Work to be completed: Each line of the listing where "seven" appears should be reported.
━━━━━━━━━━━━━━━━
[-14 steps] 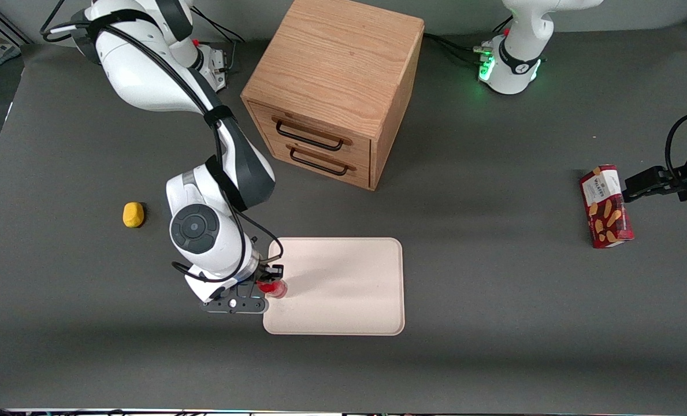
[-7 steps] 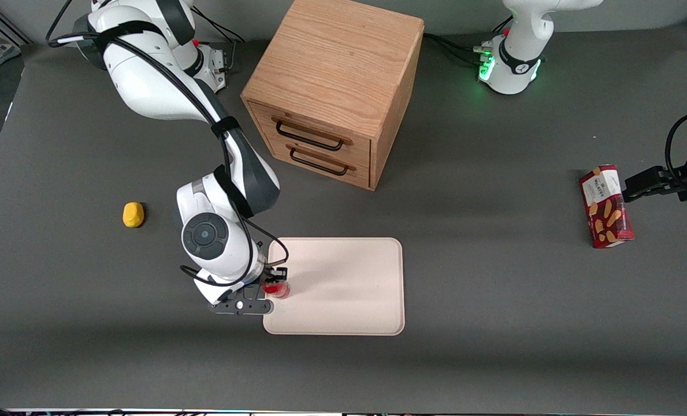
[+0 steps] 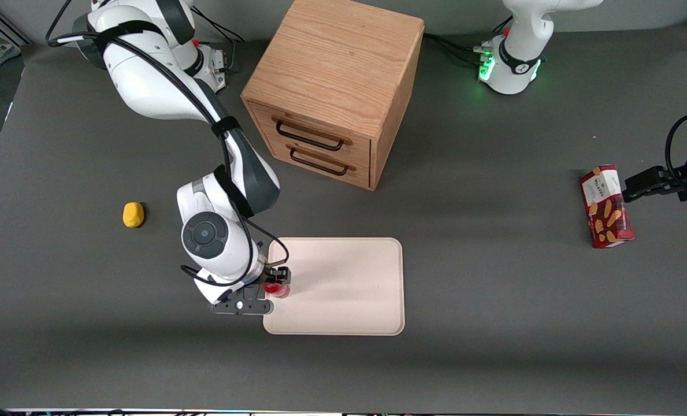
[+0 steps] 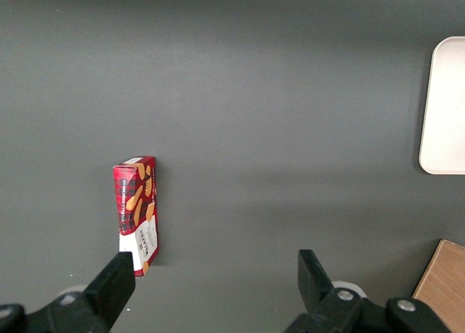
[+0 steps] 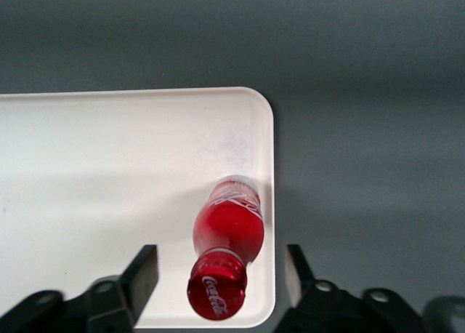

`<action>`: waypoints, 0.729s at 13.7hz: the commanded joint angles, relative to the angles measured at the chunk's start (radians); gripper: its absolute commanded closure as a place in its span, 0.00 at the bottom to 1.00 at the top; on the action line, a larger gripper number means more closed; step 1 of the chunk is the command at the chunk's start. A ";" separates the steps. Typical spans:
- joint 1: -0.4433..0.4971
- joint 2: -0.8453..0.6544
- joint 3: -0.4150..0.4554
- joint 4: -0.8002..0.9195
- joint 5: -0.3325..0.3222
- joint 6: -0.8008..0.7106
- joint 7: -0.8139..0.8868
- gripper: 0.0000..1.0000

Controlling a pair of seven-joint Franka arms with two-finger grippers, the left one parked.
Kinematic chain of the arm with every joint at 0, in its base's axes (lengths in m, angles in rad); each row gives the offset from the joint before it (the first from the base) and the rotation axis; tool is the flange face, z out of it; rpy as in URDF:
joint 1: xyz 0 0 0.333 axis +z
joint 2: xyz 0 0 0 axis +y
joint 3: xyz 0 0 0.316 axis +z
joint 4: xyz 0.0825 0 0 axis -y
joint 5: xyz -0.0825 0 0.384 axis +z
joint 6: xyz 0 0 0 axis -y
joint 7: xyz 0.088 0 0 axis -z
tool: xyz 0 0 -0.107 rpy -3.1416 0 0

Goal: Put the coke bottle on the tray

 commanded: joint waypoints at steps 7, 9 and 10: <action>-0.004 -0.222 -0.001 0.000 0.008 -0.197 0.029 0.00; -0.010 -0.283 -0.001 -0.005 0.008 -0.265 0.029 0.00; -0.024 -0.334 -0.001 -0.009 0.008 -0.321 0.021 0.00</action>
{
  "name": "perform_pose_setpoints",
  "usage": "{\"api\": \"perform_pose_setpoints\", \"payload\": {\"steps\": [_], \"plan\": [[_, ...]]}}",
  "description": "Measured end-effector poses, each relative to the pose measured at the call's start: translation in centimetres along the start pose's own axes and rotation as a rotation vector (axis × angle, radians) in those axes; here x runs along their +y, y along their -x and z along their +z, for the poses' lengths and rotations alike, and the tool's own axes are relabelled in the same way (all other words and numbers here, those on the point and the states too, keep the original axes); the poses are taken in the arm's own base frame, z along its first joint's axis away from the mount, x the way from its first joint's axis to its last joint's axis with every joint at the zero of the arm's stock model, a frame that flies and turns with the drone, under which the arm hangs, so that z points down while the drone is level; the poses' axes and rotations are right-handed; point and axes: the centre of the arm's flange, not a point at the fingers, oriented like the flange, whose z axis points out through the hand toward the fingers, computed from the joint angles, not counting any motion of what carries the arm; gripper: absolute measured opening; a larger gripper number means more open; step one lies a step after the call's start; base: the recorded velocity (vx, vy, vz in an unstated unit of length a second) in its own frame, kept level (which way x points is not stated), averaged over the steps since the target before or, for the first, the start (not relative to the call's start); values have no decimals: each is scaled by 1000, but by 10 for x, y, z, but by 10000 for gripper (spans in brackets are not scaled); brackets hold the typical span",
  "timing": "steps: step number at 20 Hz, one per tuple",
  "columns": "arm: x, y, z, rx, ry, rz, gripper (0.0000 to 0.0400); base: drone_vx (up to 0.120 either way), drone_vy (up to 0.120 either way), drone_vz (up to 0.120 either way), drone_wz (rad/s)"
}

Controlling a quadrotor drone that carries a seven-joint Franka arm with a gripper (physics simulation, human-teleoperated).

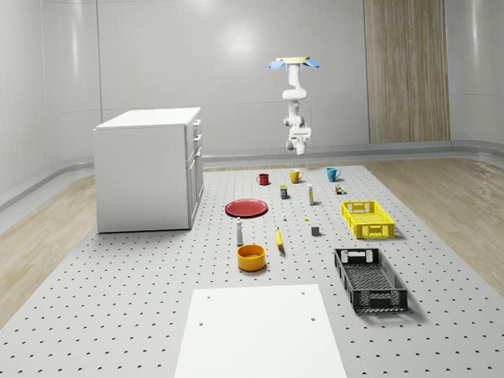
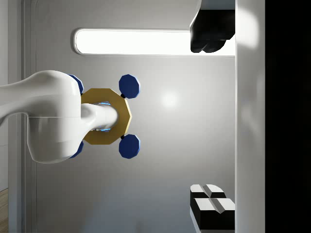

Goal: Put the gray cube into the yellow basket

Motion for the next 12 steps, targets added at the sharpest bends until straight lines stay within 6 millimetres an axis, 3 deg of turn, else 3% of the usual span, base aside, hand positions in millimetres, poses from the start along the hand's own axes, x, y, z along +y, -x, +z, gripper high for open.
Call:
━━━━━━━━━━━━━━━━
Exercise output:
Controlling a pair of seven-joint Franka arms with two-finger grippers, the left one parked.
Controlling a quadrotor drone that carries a seven-joint Franka arm with a gripper (physics simulation, human-teleoperated).

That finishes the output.